**Instructions for the task**
Write out all the entries word for word, but skip any images.

· · ·

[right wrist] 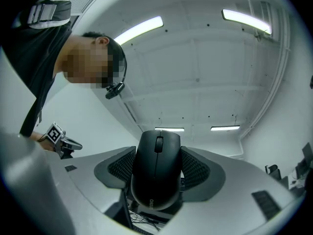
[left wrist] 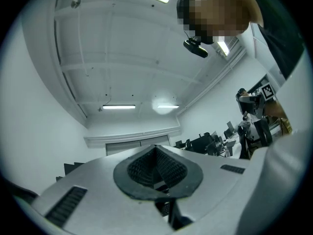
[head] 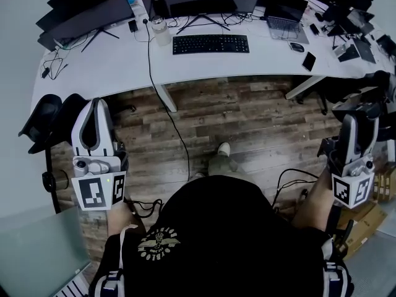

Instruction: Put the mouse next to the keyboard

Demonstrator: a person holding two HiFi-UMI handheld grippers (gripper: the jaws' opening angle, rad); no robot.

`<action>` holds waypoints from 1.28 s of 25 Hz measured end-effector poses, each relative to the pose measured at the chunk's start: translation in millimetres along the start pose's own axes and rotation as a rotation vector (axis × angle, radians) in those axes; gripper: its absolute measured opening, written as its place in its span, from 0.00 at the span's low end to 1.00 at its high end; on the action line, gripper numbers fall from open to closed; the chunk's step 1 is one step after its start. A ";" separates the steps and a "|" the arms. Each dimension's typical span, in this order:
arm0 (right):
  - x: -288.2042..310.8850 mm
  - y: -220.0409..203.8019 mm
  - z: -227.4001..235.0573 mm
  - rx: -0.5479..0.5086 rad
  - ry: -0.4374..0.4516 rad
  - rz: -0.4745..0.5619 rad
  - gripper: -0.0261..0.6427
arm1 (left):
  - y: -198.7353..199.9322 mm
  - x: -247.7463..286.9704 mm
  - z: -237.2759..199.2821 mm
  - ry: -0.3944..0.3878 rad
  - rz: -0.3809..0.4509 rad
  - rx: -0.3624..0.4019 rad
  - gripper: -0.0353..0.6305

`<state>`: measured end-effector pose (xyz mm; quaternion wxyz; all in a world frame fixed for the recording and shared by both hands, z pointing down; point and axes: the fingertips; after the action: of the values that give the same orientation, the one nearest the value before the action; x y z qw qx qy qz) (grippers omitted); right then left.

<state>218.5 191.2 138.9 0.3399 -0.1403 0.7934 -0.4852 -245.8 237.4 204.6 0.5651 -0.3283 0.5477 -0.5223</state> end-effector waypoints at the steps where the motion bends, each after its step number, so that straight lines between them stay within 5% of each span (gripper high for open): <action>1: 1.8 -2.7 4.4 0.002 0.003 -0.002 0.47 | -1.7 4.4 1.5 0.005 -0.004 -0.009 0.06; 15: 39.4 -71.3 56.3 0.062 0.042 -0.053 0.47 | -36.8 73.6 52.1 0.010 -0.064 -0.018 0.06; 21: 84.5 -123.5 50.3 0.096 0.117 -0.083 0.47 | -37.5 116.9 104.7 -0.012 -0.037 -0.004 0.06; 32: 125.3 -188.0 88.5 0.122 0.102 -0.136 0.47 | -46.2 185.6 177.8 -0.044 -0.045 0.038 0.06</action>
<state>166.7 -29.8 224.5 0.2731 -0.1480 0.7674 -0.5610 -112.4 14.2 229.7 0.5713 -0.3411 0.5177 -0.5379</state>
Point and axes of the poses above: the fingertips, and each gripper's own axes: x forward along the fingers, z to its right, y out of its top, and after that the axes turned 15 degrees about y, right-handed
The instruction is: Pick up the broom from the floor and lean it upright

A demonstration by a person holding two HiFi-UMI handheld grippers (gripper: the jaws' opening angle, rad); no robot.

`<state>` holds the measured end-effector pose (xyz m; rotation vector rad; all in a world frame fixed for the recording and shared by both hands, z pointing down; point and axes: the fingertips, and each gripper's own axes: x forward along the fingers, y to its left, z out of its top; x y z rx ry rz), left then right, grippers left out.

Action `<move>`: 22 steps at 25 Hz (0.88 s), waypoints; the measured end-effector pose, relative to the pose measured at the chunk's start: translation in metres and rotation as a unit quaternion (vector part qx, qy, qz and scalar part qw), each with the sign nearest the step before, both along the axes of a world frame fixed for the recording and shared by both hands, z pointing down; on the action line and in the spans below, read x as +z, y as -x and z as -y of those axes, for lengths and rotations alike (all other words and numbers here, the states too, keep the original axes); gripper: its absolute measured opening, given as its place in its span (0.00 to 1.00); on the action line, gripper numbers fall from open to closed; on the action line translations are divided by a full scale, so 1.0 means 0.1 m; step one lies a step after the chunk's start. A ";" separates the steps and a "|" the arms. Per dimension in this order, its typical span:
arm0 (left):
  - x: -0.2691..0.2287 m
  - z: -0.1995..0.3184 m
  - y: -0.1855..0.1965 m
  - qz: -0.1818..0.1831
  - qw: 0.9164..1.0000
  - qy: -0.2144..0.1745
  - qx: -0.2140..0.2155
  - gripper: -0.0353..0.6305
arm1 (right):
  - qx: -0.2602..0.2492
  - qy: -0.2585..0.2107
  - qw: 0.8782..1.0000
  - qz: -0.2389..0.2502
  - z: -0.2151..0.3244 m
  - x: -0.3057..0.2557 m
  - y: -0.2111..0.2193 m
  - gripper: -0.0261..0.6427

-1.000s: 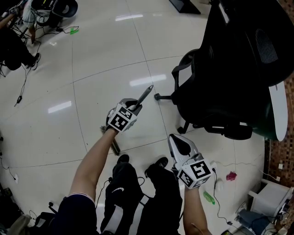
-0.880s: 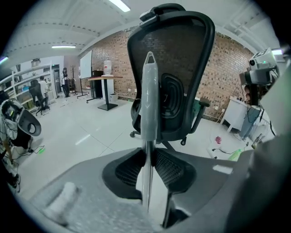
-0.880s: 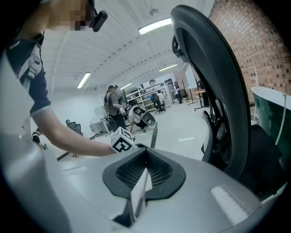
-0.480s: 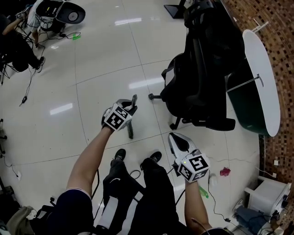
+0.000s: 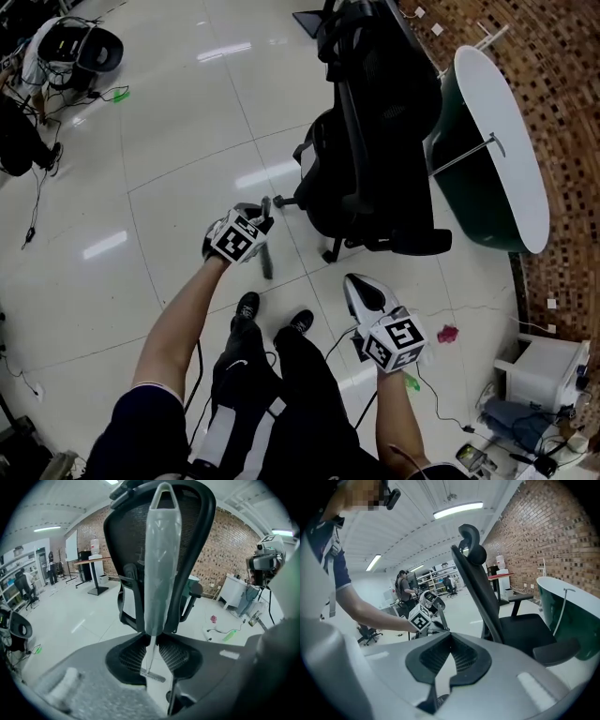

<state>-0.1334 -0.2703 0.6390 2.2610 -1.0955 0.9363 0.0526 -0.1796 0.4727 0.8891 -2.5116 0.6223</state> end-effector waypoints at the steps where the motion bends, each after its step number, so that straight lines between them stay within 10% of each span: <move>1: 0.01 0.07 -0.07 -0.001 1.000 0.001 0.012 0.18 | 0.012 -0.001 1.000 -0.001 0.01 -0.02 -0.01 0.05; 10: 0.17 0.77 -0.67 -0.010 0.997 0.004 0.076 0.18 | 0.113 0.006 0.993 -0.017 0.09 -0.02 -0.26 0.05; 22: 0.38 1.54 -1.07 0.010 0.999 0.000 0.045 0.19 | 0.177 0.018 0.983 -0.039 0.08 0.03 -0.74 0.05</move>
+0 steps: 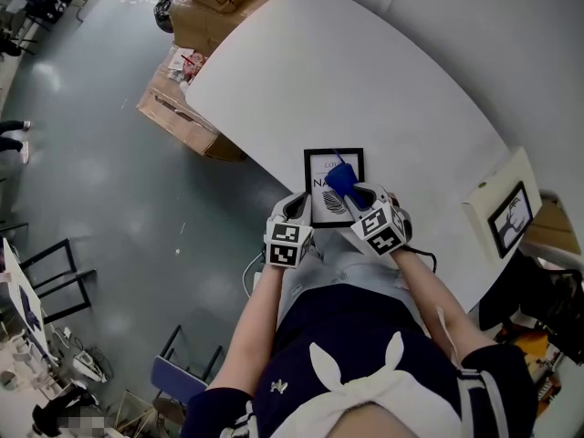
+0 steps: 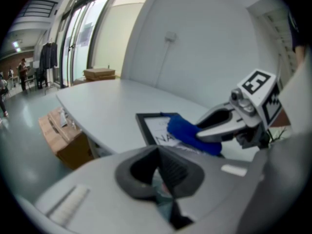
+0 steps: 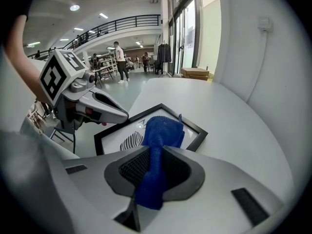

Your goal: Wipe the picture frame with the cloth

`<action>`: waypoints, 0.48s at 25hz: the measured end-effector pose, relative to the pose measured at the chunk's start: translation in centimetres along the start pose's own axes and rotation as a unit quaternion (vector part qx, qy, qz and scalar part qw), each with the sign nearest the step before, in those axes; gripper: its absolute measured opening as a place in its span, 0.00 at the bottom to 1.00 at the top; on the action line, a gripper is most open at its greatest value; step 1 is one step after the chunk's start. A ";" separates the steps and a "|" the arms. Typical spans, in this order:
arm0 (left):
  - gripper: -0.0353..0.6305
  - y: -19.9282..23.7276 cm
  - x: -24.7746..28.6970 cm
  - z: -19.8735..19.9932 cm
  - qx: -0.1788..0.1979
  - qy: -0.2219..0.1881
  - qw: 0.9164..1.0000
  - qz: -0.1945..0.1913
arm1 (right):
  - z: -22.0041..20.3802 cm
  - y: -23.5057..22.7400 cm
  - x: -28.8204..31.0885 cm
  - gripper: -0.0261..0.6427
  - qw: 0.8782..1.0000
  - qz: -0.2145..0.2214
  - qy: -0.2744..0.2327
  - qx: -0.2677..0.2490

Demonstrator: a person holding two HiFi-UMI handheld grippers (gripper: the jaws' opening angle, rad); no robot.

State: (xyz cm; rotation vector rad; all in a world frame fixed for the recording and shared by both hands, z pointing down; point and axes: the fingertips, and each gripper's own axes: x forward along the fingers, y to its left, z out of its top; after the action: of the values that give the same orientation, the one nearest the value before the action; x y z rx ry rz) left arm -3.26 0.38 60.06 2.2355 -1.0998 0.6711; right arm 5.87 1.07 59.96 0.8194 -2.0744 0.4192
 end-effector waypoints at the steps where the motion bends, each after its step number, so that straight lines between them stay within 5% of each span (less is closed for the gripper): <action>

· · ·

**Exercise output**
[right wrist] 
[left wrist] 
[head] 

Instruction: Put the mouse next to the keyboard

Demonstrator: a person holding two HiFi-UMI handheld grippers (gripper: the jaws' opening angle, rad); no robot.

`<action>` holds waypoints from 1.28 s of 25 Hz measured end-effector poses, each relative to the pose measured at the chunk's start: translation in millimetres along the start pose's own axes and rotation as a rotation vector (axis × angle, radians) in those axes; gripper: its absolute measured opening, written as its place in its span, from 0.00 at the span's low end to 1.00 at its high end; on the action line, gripper numbers fall from open to closed; the chunk's step 1 is one step after its start. A ";" separates the steps and a "|" the arms. Each dimension's typical span, in this order:
arm0 (right):
  - x: -288.2042..310.8850 mm
  - y: -220.0409..203.8019 mm
  - z: -227.4001..235.0573 mm
  - rx: -0.5479..0.5086 rad
  - ry: -0.4374..0.4516 rad
  - rz: -0.4745..0.5619 rad
  - gripper: -0.0261..0.6427
arm1 (left):
  - y: -198.7353..199.9322 mm
  - x: -247.7463..286.9704 mm
  - z: -237.2759..199.2821 mm
  - ry: -0.3944..0.3878 rad
  - rz: -0.3809..0.4509 rad
  - rx: -0.3624..0.4019 rad
  - gripper: -0.0353..0.6305

`<state>`: measured end-effector pose (xyz mm; quaternion wxyz; all in a world frame fixed for the recording and shared by both hands, z pointing down; point and axes: the fingertips; after the action: of the values that give the same orientation, the one nearest the value before the action; x y z qw qx qy qz) (grippers omitted); right then left.

<state>218.5 191.2 138.9 0.3399 -0.1403 0.7934 -0.4852 -245.8 237.4 204.6 0.5651 -0.3283 0.5477 -0.5223</state> end-effector waypoints at the steps where the motion bends, each after its step number, so that straight lines between them stay within 5% of each span (gripper high for open): <action>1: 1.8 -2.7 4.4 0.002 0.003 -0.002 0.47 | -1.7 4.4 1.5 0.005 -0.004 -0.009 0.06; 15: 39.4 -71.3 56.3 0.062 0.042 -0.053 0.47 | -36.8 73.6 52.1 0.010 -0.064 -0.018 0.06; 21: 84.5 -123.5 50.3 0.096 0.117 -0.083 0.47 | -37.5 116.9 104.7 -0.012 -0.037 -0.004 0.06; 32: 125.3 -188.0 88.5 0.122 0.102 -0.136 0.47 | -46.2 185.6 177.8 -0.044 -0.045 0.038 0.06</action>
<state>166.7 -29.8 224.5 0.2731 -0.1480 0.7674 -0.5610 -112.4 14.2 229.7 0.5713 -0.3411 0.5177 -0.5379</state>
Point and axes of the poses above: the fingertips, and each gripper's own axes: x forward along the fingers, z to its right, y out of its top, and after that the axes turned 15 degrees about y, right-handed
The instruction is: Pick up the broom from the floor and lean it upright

A demonstration by a person holding two HiFi-UMI handheld grippers (gripper: the jaws' opening angle, rad); no robot.

`<state>` holds the measured end-effector pose (xyz m; rotation vector rad; all in a world frame fixed for the recording and shared by both hands, z pointing down; point and axes: the fingertips, and each gripper's own axes: x forward along the fingers, y to its left, z out of its top; x y z rx ry rz), left then right, grippers left out.

Action `<move>`: 22 steps at 25 Hz (0.88 s), waypoints; the measured end-effector pose, relative to the pose measured at the chunk's start: translation in metres and rotation as a unit quaternion (vector part qx, qy, qz and scalar part qw), each with the sign nearest the step before, both along the axes of a world frame fixed for the recording and shared by both hands, z pointing down; on the action line and in the spans below, read x as +z, y as -x and z as -y of those axes, for lengths and rotations alike (all other words and numbers here, the states too, keep the original axes); gripper: its absolute measured opening, given as its place in its span (0.00 to 1.00); on the action line, gripper numbers fall from open to closed; on the action line translations are divided by a full scale, so 1.0 means 0.1 m; step one lies a step after the chunk's start. A ";" separates the steps and a "|" the arms. Per dimension in this order, its typical span:
arm0 (left):
  - x: -0.2691..0.2287 m
  - z: -0.1995..0.3184 m
  - y: -0.1855..0.1965 m
  - qz: -0.1818..0.1831
  - qw: 0.9164..1.0000
  - qy: -0.2144..0.1745
  - qx: -0.2140..0.2155
  - gripper: -0.0353..0.6305
arm1 (right):
  - qx: -0.2602..0.2492
  - qy: -0.2585..0.2107
  - qw: 0.8782..1.0000
  - qz: -0.2389..0.2502
  - z: -0.2151..0.3244 m
  - x: -0.3057..0.2557 m
  - y: -0.2111..0.2193 m
  - gripper: -0.0261..0.6427

-1.000s: 
-0.880s: 
-0.880s: 
-0.480s: 
+0.000s: 

<state>-0.1334 -0.2703 0.6390 2.2610 -1.0955 0.9363 0.0526 -0.1796 0.4727 0.8891 -2.5116 0.6223</state> end-effector waypoints at the steps where the motion bends, each after its step number, so that straight lines between them stay within 10% of each span: <move>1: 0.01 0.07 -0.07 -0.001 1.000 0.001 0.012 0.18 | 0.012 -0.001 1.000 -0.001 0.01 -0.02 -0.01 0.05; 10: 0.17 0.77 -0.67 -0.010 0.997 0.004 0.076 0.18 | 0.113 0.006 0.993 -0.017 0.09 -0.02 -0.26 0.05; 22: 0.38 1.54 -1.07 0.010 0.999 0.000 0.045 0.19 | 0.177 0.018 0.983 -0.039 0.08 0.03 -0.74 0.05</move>
+0 steps: 
+0 steps: 
+0 steps: 

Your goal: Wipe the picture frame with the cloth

`<action>`: waypoints, 0.48s at 25hz: the measured end-effector pose, relative to the pose measured at the chunk's start: translation in centimetres along the start pose's own axes and rotation as a unit quaternion (vector part qx, qy, qz and scalar part qw), each with the sign nearest the step before, in those axes; gripper: its absolute measured opening as a place in its span, 0.00 at the bottom to 1.00 at the top; on the action line, a gripper is most open at its greatest value; step 1 is one step after the chunk's start. A ";" separates the steps and a "|" the arms. Typical spans, in this order:
arm0 (left):
  - gripper: -0.0353..0.6305
  - y: -19.9282..23.7276 cm
  - x: -24.7746..28.6970 cm
  - z: -19.8735..19.9932 cm
  - qx: -0.1788..0.1979
  - qy: -0.2219..0.1881
  - qw: 0.9164..1.0000
  - qz: -0.1945..0.1913
arm1 (right):
  - z: -22.0041..20.3802 cm
  - y: -23.5057..22.7400 cm
  - x: -28.8204..31.0885 cm
  - gripper: -0.0261..0.6427
  - qw: 0.8782..1.0000
  - qz: -0.2145..0.2214
  - qy: -0.2744..0.2327
  - qx: -0.2677..0.2490

Demonstrator: a person holding two HiFi-UMI handheld grippers (gripper: the jaws' opening angle, rad); no robot.

State: (xyz cm; rotation vector rad; all in a world frame fixed for the recording and shared by both hands, z pointing down; point and axes: the fingertips, and each gripper's own axes: x forward along the fingers, y to its left, z out of its top; after the action: of the values that give the same orientation, the one nearest the value before the action; x y z rx ry rz) left arm -3.26 0.38 60.06 2.2355 -1.0998 0.6711; right arm 5.87 1.07 59.96 0.8194 -2.0744 0.4192
 end-effector waypoints at the steps where the motion bends, each after its step number, so that straight lines between them stay within 5% of each span (less is closed for the gripper): <action>

The submitted answer is complete.